I am subbing on this because I am also interested. I have a standardbred that will single foot a little. I am going to try to encourage that the same way I would encourage any other gait.


----------



## Idrivetrotters (Jan 5, 2013)

*Standardbreds*

I didn't see where in the country you are at, but there are some great Standardbred adoption/rescue sites that have great horses some even with saddle training.

If you do not want to go through a rescue I can help find you a STB, I have 2 right now but only one is up for adoption but he can't speed rack as he had an accident with the Amish and broke his knee. He is sound but he lost his speed, my own OTSTB trotter racks/single foots but is still learning. He also will start CDE training this spring.


----------



## Country Woman (Dec 14, 2011)

I think you may be confused with the Saddlebred they rack


----------



## Skunkworks (Oct 22, 2012)

Country Woman said:


> I think you may be confused with the Saddlebred they rack


Naw, I've seen the videos she's talking about or something similar.

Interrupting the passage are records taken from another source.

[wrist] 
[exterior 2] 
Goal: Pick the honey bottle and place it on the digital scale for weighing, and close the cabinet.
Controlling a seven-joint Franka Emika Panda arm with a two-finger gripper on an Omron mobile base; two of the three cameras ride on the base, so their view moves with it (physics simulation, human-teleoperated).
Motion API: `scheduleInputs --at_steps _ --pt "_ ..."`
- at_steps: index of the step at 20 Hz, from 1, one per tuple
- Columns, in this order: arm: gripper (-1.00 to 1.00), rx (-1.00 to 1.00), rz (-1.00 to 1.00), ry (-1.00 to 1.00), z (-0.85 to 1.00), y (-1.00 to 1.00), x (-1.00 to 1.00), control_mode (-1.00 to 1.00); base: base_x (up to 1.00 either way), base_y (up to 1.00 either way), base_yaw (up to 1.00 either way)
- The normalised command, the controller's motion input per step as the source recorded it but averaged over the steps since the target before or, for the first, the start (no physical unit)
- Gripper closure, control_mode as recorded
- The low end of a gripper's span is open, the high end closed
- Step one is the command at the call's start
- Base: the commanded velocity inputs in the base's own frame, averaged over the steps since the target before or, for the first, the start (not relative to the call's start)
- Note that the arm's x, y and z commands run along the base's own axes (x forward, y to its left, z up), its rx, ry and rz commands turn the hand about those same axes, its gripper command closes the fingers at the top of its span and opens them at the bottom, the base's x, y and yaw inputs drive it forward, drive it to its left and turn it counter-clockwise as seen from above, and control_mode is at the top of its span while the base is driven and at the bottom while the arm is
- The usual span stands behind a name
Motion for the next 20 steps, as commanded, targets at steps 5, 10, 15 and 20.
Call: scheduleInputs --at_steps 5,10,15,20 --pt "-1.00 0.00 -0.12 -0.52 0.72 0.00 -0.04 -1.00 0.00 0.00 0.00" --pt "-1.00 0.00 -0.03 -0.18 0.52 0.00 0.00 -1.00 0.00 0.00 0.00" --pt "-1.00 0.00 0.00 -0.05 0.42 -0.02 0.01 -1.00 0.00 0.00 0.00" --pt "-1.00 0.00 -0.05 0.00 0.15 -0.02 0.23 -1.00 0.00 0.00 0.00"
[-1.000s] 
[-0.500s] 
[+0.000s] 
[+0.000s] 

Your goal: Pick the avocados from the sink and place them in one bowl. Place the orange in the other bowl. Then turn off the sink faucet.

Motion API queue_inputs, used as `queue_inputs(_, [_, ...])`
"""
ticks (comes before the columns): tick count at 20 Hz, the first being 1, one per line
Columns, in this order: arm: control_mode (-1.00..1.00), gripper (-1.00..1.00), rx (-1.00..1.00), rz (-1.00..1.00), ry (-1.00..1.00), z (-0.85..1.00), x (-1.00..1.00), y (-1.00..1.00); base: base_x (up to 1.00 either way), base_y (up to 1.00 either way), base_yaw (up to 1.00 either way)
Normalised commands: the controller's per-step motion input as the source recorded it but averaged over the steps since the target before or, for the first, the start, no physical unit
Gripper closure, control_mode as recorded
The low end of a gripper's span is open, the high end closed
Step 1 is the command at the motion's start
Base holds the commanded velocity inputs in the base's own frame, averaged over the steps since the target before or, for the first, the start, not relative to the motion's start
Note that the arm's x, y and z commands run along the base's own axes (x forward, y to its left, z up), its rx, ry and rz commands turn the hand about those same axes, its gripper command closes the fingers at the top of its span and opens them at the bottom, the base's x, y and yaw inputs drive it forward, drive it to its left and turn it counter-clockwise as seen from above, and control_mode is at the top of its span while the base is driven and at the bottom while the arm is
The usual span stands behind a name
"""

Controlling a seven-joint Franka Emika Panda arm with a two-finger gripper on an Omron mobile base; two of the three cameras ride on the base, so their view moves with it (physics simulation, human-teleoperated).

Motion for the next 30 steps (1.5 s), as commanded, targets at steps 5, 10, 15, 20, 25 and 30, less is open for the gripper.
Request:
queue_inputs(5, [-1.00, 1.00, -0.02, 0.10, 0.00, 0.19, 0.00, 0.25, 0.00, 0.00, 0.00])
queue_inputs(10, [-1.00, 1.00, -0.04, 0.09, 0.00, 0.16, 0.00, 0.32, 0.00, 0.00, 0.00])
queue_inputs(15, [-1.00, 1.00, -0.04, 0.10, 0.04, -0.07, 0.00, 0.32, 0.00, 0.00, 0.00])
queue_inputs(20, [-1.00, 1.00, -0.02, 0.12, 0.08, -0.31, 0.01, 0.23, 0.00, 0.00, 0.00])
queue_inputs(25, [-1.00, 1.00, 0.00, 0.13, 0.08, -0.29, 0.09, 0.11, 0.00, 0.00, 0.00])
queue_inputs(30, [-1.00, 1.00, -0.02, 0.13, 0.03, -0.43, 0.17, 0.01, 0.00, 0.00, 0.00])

It's called single-foot or racking. Really insane some of the videos.
This video isn't the best but it shows the gist of it.


----------



## Idrivetrotters (Jan 5, 2013)

I've sat on dozens of gaited Standardbreds, they gait, it is a rack/single foot and if my laptop didn't die a horrible death, I'd bring up video of my current OTSTB trotter doing a lovely and very smooth singlefoot.

Standards do not normally have that high step but for a smooth ride and the ability to turn on some speed, can't beat a STB.


----------